• _ACTIVITY_
The full listing, exactly as written and with no images, is the expected output.

• _THE DATA_
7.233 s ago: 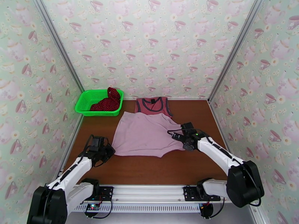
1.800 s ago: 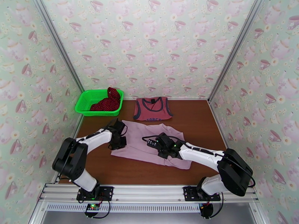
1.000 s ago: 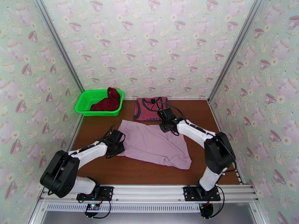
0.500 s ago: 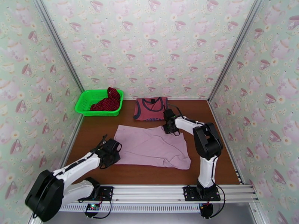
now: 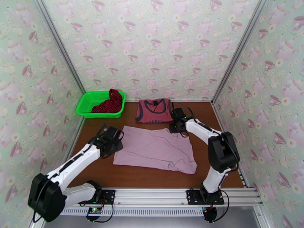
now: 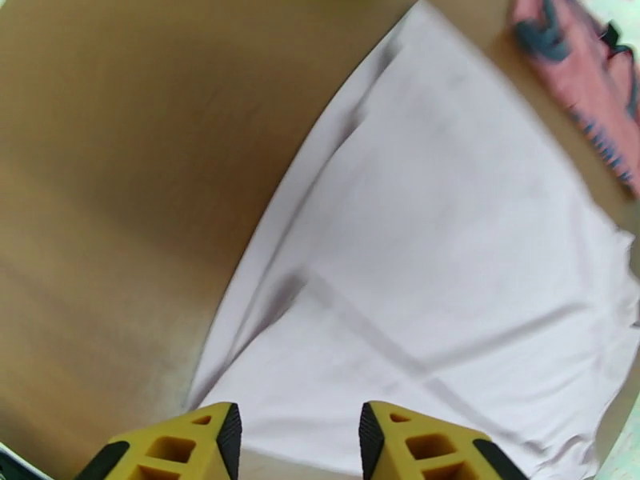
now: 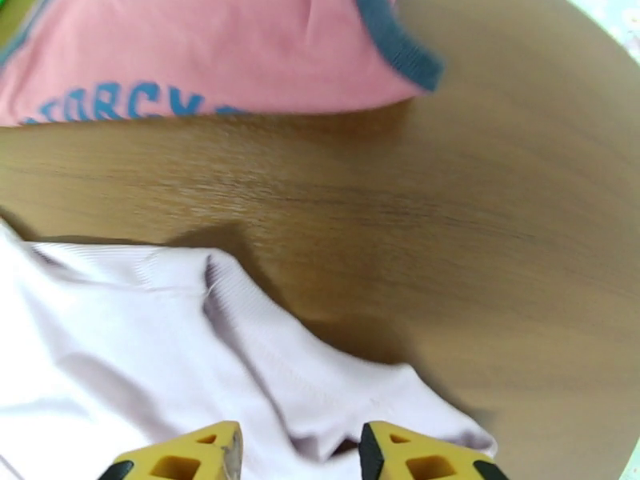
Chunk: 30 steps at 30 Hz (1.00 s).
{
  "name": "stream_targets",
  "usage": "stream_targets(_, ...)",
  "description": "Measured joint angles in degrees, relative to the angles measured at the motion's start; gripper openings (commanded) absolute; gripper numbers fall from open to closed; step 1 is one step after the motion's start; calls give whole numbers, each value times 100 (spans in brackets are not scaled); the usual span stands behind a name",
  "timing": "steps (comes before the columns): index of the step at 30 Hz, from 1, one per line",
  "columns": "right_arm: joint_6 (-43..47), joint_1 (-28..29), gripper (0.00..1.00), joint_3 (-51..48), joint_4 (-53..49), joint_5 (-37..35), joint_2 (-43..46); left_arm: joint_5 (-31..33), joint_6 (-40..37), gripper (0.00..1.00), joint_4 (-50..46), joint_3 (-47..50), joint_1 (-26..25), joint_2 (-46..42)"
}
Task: Fold and stack the mixed laundry pile
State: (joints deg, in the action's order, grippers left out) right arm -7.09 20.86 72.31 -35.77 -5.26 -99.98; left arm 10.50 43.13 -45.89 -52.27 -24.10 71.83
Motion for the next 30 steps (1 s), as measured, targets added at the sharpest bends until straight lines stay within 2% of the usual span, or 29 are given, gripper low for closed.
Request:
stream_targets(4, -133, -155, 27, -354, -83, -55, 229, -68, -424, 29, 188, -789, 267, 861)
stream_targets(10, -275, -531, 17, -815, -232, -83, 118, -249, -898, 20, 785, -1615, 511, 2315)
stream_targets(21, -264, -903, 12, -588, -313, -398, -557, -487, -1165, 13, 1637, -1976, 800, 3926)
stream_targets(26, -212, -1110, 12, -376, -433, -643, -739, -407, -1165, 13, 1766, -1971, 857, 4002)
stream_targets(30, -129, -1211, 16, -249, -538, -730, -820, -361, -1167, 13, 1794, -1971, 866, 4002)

• _REPLY TO THE TASK_
7.233 s ago: 
1.800 s ago: 
1.000 s ago: 
0.500 s ago: 
now: 
now: 
now: 
Chunk: 30 steps at 30 Hz (1.00 s).
{
  "name": "stream_targets",
  "usage": "stream_targets(_, ...)",
  "description": "Measured joint angles in degrees, relative to the angles measured at the motion's start; gripper openings (commanded) absolute; gripper numbers fall from open to closed; step 1 is one step after the motion's start; calls give whole numbers, each value times 100 (spans in brackets are not scaled); the usual span stands behind a name",
  "timing": "steps (comes before the columns): index of the step at 30 Hz, from 1, one per line",
  "columns": "right_arm: joint_6 (-43..47), joint_1 (-28..29), gripper (0.00..1.00), joint_3 (-51..48), joint_4 (-53..49), joint_5 (-37..35), joint_2 (-43..46); left_arm: joint_5 (-31..33), joint_6 (-40..37), gripper (0.00..1.00), joint_4 (-50..46), joint_3 (-47..50), joint_1 (-26..25), joint_2 (-46..42)"
}
Task: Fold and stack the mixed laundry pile
State: (joints deg, in the action's order, grippers left out) right arm -7.09 20.86 72.31 -35.77 -5.26 -99.98; left arm 10.50 43.13 -45.89 -52.27 -24.10 71.83
Motion for the next 30 steps (1 s), as measured, targets added at the sharpest bends until straight lines stay within 2% of the usual span, or 29 are given, gripper low for closed.
Request:
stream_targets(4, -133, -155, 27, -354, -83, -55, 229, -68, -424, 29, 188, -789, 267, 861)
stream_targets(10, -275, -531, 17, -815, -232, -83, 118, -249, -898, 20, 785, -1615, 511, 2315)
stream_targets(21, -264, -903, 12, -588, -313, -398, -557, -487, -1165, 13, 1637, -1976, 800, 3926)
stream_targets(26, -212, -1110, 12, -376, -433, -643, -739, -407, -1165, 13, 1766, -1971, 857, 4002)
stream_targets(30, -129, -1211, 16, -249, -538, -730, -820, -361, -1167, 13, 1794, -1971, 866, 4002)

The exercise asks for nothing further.